Açıklama Yazmadan Havalesi Yapılan Paranın Akıbeti

Banka havalesi yoluyla herhangi bir açıklama yapılmaksızın gönderilen paranın akıbeti Türk Borçlar Kanunu’nun 102. maddesinde düzenlenmektedir. Hükme göre; kanunen geçerli bir açıklama yapılmadığı veya makbuzda bir açıklık bulunmadığı durumda ödeme, muaccel borç için yapılmış sayılır. Daha açık bir ifade ile, havale yapılırken açıklama kısmına havalenin sebebine ilişkin herhangi bir açıklama yapılmadığı durumlarda, söz konusu havale, havaleyi gerçekleştiren kişinin karşı tarafa olan borcunu ifa ettiği anlamına gelmektedir. Keza, Yargıtay yerleşik içtihatlarında, açıkça borç olarak gönderildiğine ilişkin bir açıklama yazılmaksızın banka havalesi ile gönderilen paranın bir borcun ödenmesi amacıyla gönderildiğini karine olarak kabul etmekte ve bu karinenin aksini havaleyi gönderen şahsın ispat etmesi gerektiğini belirtmektedir.

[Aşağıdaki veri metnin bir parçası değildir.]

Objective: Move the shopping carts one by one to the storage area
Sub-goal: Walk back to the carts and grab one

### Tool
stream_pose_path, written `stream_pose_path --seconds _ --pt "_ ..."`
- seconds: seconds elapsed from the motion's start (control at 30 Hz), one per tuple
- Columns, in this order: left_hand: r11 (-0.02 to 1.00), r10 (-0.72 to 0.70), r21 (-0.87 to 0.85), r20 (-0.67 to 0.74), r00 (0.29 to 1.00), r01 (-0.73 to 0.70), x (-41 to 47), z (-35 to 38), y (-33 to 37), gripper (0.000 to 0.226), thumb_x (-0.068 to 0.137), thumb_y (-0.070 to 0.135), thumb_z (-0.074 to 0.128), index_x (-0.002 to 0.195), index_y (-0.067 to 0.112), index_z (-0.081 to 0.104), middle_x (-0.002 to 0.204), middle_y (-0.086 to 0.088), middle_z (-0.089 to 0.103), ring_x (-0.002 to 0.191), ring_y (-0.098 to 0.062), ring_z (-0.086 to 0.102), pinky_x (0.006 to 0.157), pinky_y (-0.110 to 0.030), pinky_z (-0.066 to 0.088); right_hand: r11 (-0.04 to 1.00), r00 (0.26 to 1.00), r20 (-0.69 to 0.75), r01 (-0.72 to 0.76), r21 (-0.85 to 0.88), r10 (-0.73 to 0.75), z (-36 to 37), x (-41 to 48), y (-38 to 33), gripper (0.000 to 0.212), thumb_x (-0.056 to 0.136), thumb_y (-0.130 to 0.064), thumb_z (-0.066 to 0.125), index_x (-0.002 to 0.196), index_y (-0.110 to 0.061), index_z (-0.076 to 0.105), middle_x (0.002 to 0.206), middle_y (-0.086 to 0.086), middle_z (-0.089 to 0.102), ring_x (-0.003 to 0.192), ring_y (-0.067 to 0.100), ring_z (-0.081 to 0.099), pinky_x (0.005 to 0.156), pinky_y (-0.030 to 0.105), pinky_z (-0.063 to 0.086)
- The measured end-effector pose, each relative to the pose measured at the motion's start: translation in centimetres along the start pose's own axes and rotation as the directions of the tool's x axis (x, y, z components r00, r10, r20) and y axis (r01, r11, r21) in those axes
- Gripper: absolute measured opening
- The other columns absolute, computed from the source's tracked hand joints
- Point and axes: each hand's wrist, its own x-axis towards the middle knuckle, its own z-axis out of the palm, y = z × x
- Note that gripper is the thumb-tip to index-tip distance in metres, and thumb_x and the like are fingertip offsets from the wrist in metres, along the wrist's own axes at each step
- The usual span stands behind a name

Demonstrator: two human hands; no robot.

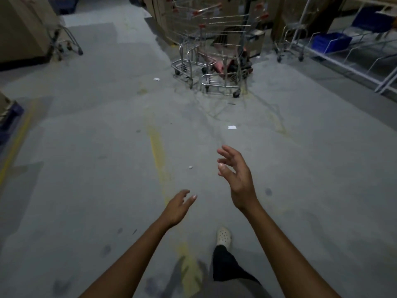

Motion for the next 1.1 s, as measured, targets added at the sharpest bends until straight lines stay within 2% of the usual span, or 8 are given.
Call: stream_pose_path --seconds 0.13,0.23,0.37,0.5,0.63,0.77,0.93,1.1 --pt "0.984 0.161 -0.058 -0.107 0.981 -0.168 10.5 -3.9 10.5 0.060 0.095 0.059 0.047 0.143 0.023 0.046 0.148 0.003 0.048 0.128 -0.012 0.050 0.097 -0.026 0.038 0.986 0.990 0.001 -0.144 -0.082 0.144 -1.4 13.0 6.3 0.067 0.077 -0.061 0.057 0.136 -0.029 0.051 0.129 -0.012 0.060 0.110 0.003 0.060 0.093 0.039 0.054" --pt "0.944 0.307 -0.062 -0.195 0.931 -0.324 16.7 -8.1 18.6 0.072 0.090 0.072 0.045 0.145 0.027 0.044 0.146 0.008 0.048 0.126 -0.002 0.048 0.100 -0.025 0.040 0.960 0.968 0.017 -0.244 -0.139 0.249 -2.3 21.7 10.5 0.064 0.075 -0.064 0.061 0.130 -0.032 0.053 0.126 -0.006 0.063 0.104 0.006 0.062 0.092 0.042 0.055" --pt "0.869 0.449 -0.053 -0.335 0.828 -0.493 23.9 -13.9 25.8 0.068 0.088 0.067 0.041 0.144 0.029 0.042 0.143 0.011 0.048 0.129 0.004 0.045 0.097 -0.011 0.040 0.905 0.926 0.081 -0.337 -0.261 0.368 -2.7 31.1 15.3 0.045 0.093 -0.042 0.066 0.133 -0.028 0.052 0.131 0.004 0.061 0.103 0.016 0.062 0.090 0.040 0.054" --pt "0.848 0.468 -0.045 -0.403 0.786 -0.528 33.2 -18.3 28.0 0.067 0.089 0.065 0.042 0.145 0.029 0.042 0.144 0.008 0.048 0.129 0.004 0.045 0.099 -0.012 0.041 0.876 0.908 0.096 -0.360 -0.320 0.408 -1.6 40.7 19.3 0.046 0.095 -0.038 0.064 0.136 -0.023 0.051 0.131 0.004 0.059 0.101 0.015 0.060 0.090 0.035 0.051" --pt "0.875 0.416 -0.072 -0.399 0.817 -0.480 45.9 -21.9 26.5 0.069 0.088 0.068 0.042 0.145 0.030 0.042 0.147 0.010 0.046 0.126 0.009 0.044 0.097 -0.015 0.040 0.892 0.922 0.091 -0.334 -0.305 0.376 1.1 52.8 22.3 0.045 0.095 -0.036 0.064 0.136 -0.023 0.052 0.132 0.004 0.059 0.102 0.015 0.060 0.091 0.037 0.053" --pt "0.928 0.277 -0.140 -0.361 0.891 -0.345 58.5 -25.6 24.1 0.067 0.092 0.063 0.047 0.147 0.025 0.042 0.148 0.007 0.046 0.127 -0.005 0.048 0.099 -0.025 0.040 0.923 0.942 0.098 -0.287 -0.257 0.321 5.2 65.8 22.4 0.042 0.094 -0.037 0.066 0.133 -0.028 0.052 0.131 0.004 0.060 0.104 0.012 0.061 0.094 0.044 0.054" --pt "0.980 0.080 -0.157 -0.262 0.962 -0.124 71.0 -31.2 21.8 0.062 0.095 0.060 0.048 0.145 0.023 0.044 0.146 -0.001 0.050 0.126 -0.016 0.052 0.100 -0.030 0.041 0.978 0.980 0.126 -0.132 -0.162 0.153 10.8 80.6 16.1 0.054 0.079 -0.055 0.061 0.128 -0.033 0.053 0.125 -0.009 0.062 0.106 0.006 0.062 0.092 0.041 0.055" --pt "0.989 -0.069 -0.139 -0.112 0.991 0.053 79.9 -36.6 19.1 0.078 0.083 0.072 0.043 0.142 0.021 0.047 0.145 -0.008 0.051 0.130 -0.022 0.050 0.101 -0.033 0.040 0.999 0.984 0.173 0.043 -0.021 -0.039 15.2 92.3 10.0 0.061 0.082 -0.054 0.058 0.137 -0.028 0.051 0.132 -0.011 0.060 0.113 0.008 0.060 0.088 0.035 0.055"
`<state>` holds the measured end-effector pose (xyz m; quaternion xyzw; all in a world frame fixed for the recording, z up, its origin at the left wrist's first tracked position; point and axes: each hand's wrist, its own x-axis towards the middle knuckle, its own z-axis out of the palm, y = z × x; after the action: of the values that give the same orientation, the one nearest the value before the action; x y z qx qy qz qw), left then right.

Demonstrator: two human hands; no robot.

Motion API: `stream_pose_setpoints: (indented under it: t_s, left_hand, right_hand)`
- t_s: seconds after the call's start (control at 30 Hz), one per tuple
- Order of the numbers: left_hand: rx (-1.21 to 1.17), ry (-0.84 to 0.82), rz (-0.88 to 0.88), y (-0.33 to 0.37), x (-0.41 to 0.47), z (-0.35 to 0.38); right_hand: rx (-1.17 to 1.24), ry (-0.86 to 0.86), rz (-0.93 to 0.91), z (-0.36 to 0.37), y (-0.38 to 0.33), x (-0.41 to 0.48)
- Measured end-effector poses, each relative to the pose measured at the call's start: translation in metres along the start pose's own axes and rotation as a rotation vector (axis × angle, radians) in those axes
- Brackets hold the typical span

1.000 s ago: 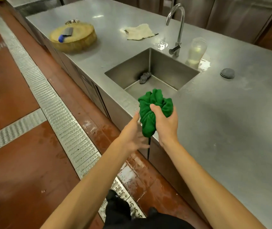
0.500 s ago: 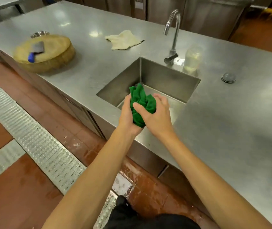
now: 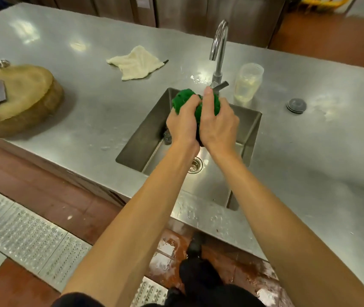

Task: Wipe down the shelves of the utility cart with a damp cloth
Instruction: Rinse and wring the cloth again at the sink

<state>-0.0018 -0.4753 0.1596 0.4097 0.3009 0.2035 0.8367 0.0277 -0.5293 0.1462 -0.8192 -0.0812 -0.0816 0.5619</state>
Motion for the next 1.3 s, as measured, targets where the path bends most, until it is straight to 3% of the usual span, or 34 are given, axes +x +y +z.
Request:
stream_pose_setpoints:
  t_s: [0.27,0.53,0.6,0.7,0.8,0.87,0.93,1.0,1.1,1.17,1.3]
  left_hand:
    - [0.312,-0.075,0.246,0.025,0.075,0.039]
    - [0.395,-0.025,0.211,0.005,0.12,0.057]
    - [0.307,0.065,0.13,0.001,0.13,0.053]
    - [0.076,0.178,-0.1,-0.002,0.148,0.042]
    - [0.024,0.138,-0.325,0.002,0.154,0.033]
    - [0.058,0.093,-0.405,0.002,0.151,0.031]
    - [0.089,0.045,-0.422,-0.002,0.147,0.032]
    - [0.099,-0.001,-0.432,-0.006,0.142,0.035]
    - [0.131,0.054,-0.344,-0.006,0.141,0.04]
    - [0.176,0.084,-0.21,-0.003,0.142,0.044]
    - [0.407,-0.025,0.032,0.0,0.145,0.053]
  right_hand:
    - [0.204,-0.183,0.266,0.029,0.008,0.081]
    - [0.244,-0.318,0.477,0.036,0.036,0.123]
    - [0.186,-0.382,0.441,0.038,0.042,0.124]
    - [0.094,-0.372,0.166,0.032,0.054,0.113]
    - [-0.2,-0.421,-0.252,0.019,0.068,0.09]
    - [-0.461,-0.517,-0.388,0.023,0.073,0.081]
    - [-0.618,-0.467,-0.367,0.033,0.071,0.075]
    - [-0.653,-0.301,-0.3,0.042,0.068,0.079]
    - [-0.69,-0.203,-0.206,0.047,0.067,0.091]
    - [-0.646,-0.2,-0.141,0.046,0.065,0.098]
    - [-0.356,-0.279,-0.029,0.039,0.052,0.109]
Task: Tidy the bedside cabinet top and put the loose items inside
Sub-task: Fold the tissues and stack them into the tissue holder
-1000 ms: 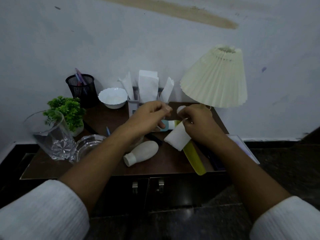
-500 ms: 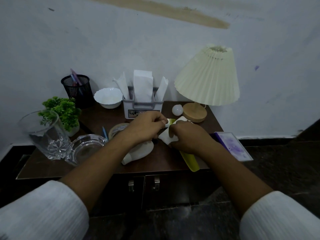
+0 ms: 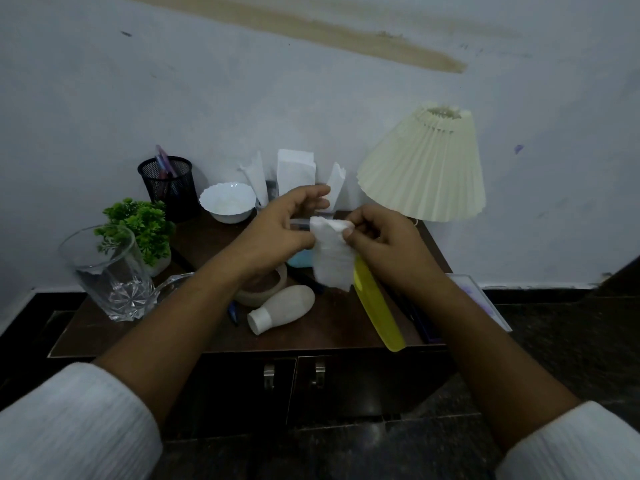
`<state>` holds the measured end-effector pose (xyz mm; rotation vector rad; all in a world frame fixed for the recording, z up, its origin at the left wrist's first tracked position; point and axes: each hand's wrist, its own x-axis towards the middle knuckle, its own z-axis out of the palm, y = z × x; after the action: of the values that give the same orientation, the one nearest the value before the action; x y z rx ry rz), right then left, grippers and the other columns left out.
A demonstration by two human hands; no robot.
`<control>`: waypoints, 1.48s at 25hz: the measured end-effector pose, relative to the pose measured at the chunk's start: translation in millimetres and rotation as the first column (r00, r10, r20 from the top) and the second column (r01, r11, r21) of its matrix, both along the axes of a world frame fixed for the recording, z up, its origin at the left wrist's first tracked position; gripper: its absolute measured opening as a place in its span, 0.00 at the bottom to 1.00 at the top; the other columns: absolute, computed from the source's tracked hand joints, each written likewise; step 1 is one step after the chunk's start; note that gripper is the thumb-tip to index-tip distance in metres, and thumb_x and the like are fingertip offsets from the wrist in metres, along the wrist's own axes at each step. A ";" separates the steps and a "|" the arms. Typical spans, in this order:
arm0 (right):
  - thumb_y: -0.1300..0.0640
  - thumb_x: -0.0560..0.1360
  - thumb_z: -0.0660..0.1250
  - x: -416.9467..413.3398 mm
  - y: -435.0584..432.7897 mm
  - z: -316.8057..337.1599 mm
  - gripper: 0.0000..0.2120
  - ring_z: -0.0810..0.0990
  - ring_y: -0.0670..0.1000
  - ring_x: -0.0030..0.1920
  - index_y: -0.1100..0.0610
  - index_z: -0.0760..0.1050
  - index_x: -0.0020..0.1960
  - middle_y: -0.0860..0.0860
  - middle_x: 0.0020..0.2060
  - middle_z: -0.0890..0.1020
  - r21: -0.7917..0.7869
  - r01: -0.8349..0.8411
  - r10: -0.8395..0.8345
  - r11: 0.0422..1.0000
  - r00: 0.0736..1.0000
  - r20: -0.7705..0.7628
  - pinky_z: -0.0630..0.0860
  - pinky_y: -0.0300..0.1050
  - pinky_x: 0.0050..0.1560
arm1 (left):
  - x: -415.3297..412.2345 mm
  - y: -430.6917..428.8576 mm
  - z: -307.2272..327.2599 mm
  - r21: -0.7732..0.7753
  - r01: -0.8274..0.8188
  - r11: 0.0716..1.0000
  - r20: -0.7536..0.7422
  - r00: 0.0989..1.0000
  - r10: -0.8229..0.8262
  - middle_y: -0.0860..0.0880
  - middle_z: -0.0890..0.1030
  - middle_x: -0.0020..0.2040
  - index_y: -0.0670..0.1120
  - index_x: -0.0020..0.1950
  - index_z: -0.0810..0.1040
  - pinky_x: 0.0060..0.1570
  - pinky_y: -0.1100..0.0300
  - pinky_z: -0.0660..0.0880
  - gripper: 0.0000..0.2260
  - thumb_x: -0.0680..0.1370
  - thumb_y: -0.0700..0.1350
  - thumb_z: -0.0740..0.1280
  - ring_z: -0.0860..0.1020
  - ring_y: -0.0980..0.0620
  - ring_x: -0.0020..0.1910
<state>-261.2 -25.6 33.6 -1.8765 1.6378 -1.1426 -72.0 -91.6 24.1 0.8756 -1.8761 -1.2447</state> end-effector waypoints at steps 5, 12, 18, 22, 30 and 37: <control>0.56 0.77 0.70 8.7 -6.2 3.5 0.11 0.84 0.61 0.47 0.61 0.78 0.57 0.64 0.46 0.84 0.049 -0.058 0.022 0.997 0.835 0.550 0.80 0.67 0.51 | 8.3 0.3 4.8 0.158 -0.107 0.982 -0.161 0.978 0.132 0.41 0.86 0.49 0.44 0.59 0.81 0.48 0.56 0.81 0.10 0.78 0.37 0.71 0.85 0.47 0.50; 0.73 0.73 0.71 32.5 -9.2 -3.6 0.14 0.85 0.55 0.42 0.61 0.70 0.51 0.60 0.42 0.81 0.051 0.044 -0.066 0.998 0.792 0.607 0.84 0.47 0.37 | 17.4 2.5 4.7 0.135 -0.288 0.948 -0.209 0.927 0.311 0.41 0.83 0.44 0.46 0.52 0.78 0.50 0.42 0.80 0.05 0.78 0.40 0.72 0.82 0.41 0.47; 0.70 0.74 0.70 33.9 -7.7 -0.5 0.07 0.85 0.51 0.50 0.60 0.81 0.47 0.51 0.46 0.86 0.041 -0.126 0.076 0.991 0.797 0.600 0.83 0.48 0.46 | 27.1 15.7 18.8 0.128 -0.138 0.982 -0.180 0.971 0.159 0.45 0.84 0.57 0.49 0.56 0.85 0.54 0.50 0.82 0.12 0.79 0.35 0.68 0.84 0.46 0.55; 0.70 0.74 0.70 37.9 -7.4 -1.5 0.11 0.85 0.55 0.55 0.57 0.85 0.51 0.53 0.53 0.86 0.039 -0.122 0.078 0.992 0.813 0.577 0.83 0.53 0.54 | 31.7 21.2 22.2 0.126 -0.083 0.988 -0.174 0.979 0.105 0.43 0.85 0.56 0.44 0.61 0.82 0.47 0.55 0.83 0.13 0.78 0.33 0.68 0.85 0.46 0.51; 0.70 0.73 0.72 35.5 -4.2 3.9 0.19 0.84 0.42 0.51 0.58 0.81 0.62 0.45 0.54 0.83 0.033 -0.066 0.036 0.997 0.827 0.561 0.83 0.45 0.51 | 36.5 20.1 18.6 0.136 -0.074 0.988 -0.161 0.982 0.096 0.48 0.87 0.42 0.47 0.66 0.80 0.48 0.57 0.83 0.21 0.75 0.31 0.71 0.85 0.48 0.45; 0.73 0.73 0.71 35.1 -6.6 4.7 0.26 0.83 0.41 0.55 0.56 0.76 0.67 0.47 0.63 0.79 0.041 -0.137 0.087 0.990 0.802 0.591 0.82 0.42 0.53 | 32.6 15.7 14.2 0.208 0.040 0.977 -0.212 0.977 0.005 0.47 0.81 0.65 0.47 0.72 0.75 0.50 0.57 0.82 0.24 0.77 0.32 0.69 0.84 0.45 0.55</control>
<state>-226.1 -32.2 38.3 -1.3444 1.1798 -1.4004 -39.3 -75.9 38.3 0.8016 -1.6080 -1.5070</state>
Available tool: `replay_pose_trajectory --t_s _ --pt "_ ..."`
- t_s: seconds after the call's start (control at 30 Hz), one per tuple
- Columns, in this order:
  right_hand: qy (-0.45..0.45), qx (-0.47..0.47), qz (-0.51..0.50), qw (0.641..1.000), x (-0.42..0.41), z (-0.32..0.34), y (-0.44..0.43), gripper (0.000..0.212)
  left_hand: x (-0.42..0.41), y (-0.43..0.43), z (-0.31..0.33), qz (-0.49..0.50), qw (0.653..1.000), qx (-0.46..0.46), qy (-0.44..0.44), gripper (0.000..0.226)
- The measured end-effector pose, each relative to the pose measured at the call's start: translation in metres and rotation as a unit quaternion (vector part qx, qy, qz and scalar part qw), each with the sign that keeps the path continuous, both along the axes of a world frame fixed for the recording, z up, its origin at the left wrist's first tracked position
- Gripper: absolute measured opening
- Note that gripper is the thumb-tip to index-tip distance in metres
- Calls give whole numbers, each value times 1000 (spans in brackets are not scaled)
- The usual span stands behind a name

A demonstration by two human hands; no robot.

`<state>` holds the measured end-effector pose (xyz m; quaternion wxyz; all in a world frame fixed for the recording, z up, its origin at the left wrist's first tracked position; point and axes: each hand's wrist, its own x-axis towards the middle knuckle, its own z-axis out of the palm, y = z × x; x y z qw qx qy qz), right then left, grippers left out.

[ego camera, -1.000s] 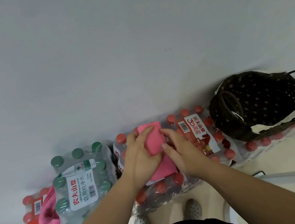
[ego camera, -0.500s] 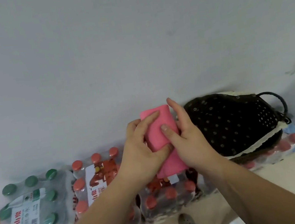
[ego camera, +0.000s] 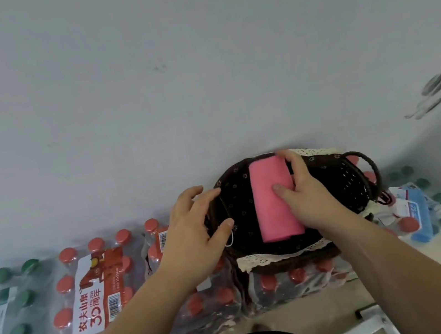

Diğer yandan, Yargıtay, açıklamasız biçimde yapılan banka havalelerinin yazılı delil başlangıcı olarak kabul edilmesinin mümkün olmadığını ancak açıklama olan banka havale dekontlarının delil başlangıcı niteliğinde olabileceğini kabul etmektedir.  Ayrıca Yargıtay kararlarında banka havalesi ile açıklama yapılmaksızın gönderilen paranın borç olarak gönderilmiş olduğunu iddia eden tarafın dava dilekçesinde “yemin” deliline dayanması halinde, mahkeme tarafından davacıya muhakkak yemin hakkı hatırlatılarak neticesine göre dava ile ilgili bir karar verilmesi gerektiğini vurgulamaktadır. Buna göre, yemin teklif edilen, yemin ederse yemin teklif eden tarafın ileri sürdüğü vakıanın mevcut olmadığı kesin delille ispatlanmış olur. Yemin için usulünce çağırılan taraf duruşmaya gelir ve fakat yemin etmezse ya da teklif edilen yemini, teklif edene iade etmezse, yeminin konusunu oluşturan vakıayı ikrar etmiş sayılır.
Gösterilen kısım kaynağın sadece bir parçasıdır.